Give back the data below exactly, with every line kept the same.

_ _ _

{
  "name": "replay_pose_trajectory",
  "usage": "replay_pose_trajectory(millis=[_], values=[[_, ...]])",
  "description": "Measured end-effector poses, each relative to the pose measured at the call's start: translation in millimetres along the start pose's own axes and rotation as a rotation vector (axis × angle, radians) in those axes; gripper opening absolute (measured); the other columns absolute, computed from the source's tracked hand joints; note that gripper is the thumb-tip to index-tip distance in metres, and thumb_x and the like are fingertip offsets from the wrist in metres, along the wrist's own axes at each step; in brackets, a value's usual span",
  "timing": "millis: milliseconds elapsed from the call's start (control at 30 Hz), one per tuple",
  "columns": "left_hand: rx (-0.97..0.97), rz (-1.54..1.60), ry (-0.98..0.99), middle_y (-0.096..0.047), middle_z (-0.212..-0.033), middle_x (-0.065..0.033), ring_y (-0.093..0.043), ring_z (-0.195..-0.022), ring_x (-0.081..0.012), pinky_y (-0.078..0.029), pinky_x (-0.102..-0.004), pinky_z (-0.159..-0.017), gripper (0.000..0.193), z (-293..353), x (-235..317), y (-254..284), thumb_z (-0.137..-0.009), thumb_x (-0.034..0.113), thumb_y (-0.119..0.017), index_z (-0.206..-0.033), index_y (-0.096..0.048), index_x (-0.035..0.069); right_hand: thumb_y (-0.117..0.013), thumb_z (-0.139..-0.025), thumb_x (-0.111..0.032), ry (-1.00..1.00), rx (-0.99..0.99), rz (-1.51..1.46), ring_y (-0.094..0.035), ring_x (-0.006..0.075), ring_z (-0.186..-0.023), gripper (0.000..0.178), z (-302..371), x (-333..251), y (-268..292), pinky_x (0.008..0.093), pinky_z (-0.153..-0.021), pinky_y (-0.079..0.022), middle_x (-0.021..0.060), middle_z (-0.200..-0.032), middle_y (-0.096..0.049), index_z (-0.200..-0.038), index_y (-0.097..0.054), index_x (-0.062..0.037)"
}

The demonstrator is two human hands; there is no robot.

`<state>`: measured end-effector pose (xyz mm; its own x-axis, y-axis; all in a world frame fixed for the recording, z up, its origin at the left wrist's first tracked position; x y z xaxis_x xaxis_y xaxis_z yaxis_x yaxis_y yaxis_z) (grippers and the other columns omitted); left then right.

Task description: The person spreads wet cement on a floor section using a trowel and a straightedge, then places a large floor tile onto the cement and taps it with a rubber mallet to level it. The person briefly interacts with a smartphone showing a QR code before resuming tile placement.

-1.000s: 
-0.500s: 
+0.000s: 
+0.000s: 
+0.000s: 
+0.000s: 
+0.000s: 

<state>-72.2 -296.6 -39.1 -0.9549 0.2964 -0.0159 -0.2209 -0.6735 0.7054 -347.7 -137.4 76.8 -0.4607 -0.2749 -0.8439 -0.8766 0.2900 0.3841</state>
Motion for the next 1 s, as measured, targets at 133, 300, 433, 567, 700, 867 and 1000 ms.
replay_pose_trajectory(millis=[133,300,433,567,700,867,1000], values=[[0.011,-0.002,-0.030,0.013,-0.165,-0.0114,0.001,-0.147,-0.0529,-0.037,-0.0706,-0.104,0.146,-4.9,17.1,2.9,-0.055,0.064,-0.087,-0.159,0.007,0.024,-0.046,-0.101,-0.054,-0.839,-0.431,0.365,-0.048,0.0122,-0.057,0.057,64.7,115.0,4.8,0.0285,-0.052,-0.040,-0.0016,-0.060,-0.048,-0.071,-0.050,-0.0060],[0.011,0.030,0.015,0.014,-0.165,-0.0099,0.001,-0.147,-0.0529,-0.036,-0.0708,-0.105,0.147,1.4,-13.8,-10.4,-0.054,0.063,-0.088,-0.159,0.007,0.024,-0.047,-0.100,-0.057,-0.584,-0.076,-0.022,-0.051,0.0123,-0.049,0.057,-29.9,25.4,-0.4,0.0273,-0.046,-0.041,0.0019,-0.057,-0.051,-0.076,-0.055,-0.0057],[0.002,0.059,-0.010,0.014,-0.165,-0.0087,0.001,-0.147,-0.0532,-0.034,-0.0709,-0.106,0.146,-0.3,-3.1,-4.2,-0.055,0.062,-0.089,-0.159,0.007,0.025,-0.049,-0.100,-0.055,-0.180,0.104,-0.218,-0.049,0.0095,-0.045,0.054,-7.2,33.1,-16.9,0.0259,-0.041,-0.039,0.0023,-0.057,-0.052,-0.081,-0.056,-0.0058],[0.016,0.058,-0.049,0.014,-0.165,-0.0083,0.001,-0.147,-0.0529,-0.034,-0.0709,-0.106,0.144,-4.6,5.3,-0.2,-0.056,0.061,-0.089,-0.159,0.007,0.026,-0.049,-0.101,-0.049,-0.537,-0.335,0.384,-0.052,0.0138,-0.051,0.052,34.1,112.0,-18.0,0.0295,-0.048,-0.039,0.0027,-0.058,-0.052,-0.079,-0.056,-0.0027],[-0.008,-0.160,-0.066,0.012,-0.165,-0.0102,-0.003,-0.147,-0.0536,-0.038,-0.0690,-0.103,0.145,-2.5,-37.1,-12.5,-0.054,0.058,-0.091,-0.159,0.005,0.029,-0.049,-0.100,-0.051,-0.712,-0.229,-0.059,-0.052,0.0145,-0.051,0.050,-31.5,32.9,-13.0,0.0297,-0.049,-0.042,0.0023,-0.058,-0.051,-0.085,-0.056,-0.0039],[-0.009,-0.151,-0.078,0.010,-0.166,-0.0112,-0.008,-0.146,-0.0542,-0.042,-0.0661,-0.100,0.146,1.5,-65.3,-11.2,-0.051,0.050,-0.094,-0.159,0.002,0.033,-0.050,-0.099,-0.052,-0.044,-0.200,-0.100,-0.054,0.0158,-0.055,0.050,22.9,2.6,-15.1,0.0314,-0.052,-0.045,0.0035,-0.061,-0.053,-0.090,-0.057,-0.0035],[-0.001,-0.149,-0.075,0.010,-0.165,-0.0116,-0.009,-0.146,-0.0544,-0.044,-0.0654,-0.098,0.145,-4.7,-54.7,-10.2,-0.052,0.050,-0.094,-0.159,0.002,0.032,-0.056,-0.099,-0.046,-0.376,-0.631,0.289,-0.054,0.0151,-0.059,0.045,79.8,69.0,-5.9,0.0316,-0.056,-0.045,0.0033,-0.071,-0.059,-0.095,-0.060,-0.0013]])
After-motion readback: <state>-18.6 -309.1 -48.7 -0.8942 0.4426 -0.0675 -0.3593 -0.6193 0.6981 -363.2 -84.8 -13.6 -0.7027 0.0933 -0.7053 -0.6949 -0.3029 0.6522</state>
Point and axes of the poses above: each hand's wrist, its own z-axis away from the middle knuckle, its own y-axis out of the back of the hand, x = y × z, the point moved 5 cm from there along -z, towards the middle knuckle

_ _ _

Result below:
{
  "name": "replay_pose_trajectory",
  "usage": "replay_pose_trajectory(millis=[_], values=[[_, ...]])",
  "description": "Measured end-effector poses, each relative to the pose measured at the call's start: translation in millimetres along the start pose's own axes and rotation as a rotation vector (axis × angle, radians) in those axes; gripper opening absolute (measured); the other columns absolute, computed from the source's tracked hand joints; note that gripper is the thumb-tip to index-tip distance in metres, and thumb_x and the like are fingertip offsets from the wrist in metres, along the wrist's own axes at each step; in brackets, a value's usual span",
  "timing": "millis: milliseconds elapsed from the call's start (control at 30 Hz), one per tuple",
  "columns": "left_hand: rx (-0.97..0.97), rz (-1.54..1.60), ry (-0.98..0.99), middle_y (-0.096..0.047), middle_z (-0.212..-0.033), middle_x (-0.065..0.033), ring_y (-0.093..0.043), ring_z (-0.195..-0.022), ring_x (-0.081..0.012), pinky_y (-0.078..0.029), pinky_x (-0.102..-0.004), pinky_z (-0.159..-0.017), gripper (0.000..0.193), z (-293..353), x (-235..317), y (-254..284), thumb_z (-0.137..-0.009), thumb_x (-0.034..0.113), thumb_y (-0.119..0.017), index_z (-0.206..-0.033), index_y (-0.096..0.048), index_x (-0.035..0.069); right_hand: thumb_y (-0.117..0.013), thumb_z (-0.139..-0.025), thumb_x (-0.111..0.032), ry (-1.00..1.00), rx (-0.99..0.99), rz (-1.51..1.46), ring_y (-0.094..0.035), ring_x (-0.006..0.075), ring_z (-0.186..-0.023), gripper (0.000..0.178), z (-302..371), x (-333..251), y (-268..292), pinky_x (0.008..0.093), pinky_z (-0.153..-0.021), pinky_y (-0.079..0.022), middle_x (-0.021..0.060), middle_z (-0.200..-0.032), middle_y (-0.096..0.049), index_z (-0.200..-0.038), index_y (-0.097..0.054), index_x (-0.062..0.037)"
}

The demonstrator is two human hands; there is no robot.

`<state>`: measured end-effector pose (xyz mm; its own x-axis, y-axis; all in a world frame fixed for the recording, z up, its origin at the left wrist's first tracked position; x y z xaxis_x xaxis_y xaxis_z yaxis_x yaxis_y yaxis_z) (grippers and the other columns omitted); left then right.

Task description: The person spreads wet cement on a floor section using a trowel and a straightedge, then places a large floor tile onto the cement and taps it with a rubber mallet to level it. The person briefly interacts with a smartphone showing a QR code before resuming tile placement.

-1.000s: 
-0.500s: 
+0.000s: 
+0.000s: 
+0.000s: 
+0.000s: 
+0.000s: 

<state>-72.2 -296.6 -39.1 -0.9549 0.2964 -0.0159 -0.2209 -0.6735 0.7054 -347.7 -137.4 76.8 -0.4607 -0.2749 -0.8439 -0.8766 0.2900 0.3841</state>
Motion for the next 1 s, as measured, targets at 133, 300, 433, 567, 700, 867 and 1000 ms.
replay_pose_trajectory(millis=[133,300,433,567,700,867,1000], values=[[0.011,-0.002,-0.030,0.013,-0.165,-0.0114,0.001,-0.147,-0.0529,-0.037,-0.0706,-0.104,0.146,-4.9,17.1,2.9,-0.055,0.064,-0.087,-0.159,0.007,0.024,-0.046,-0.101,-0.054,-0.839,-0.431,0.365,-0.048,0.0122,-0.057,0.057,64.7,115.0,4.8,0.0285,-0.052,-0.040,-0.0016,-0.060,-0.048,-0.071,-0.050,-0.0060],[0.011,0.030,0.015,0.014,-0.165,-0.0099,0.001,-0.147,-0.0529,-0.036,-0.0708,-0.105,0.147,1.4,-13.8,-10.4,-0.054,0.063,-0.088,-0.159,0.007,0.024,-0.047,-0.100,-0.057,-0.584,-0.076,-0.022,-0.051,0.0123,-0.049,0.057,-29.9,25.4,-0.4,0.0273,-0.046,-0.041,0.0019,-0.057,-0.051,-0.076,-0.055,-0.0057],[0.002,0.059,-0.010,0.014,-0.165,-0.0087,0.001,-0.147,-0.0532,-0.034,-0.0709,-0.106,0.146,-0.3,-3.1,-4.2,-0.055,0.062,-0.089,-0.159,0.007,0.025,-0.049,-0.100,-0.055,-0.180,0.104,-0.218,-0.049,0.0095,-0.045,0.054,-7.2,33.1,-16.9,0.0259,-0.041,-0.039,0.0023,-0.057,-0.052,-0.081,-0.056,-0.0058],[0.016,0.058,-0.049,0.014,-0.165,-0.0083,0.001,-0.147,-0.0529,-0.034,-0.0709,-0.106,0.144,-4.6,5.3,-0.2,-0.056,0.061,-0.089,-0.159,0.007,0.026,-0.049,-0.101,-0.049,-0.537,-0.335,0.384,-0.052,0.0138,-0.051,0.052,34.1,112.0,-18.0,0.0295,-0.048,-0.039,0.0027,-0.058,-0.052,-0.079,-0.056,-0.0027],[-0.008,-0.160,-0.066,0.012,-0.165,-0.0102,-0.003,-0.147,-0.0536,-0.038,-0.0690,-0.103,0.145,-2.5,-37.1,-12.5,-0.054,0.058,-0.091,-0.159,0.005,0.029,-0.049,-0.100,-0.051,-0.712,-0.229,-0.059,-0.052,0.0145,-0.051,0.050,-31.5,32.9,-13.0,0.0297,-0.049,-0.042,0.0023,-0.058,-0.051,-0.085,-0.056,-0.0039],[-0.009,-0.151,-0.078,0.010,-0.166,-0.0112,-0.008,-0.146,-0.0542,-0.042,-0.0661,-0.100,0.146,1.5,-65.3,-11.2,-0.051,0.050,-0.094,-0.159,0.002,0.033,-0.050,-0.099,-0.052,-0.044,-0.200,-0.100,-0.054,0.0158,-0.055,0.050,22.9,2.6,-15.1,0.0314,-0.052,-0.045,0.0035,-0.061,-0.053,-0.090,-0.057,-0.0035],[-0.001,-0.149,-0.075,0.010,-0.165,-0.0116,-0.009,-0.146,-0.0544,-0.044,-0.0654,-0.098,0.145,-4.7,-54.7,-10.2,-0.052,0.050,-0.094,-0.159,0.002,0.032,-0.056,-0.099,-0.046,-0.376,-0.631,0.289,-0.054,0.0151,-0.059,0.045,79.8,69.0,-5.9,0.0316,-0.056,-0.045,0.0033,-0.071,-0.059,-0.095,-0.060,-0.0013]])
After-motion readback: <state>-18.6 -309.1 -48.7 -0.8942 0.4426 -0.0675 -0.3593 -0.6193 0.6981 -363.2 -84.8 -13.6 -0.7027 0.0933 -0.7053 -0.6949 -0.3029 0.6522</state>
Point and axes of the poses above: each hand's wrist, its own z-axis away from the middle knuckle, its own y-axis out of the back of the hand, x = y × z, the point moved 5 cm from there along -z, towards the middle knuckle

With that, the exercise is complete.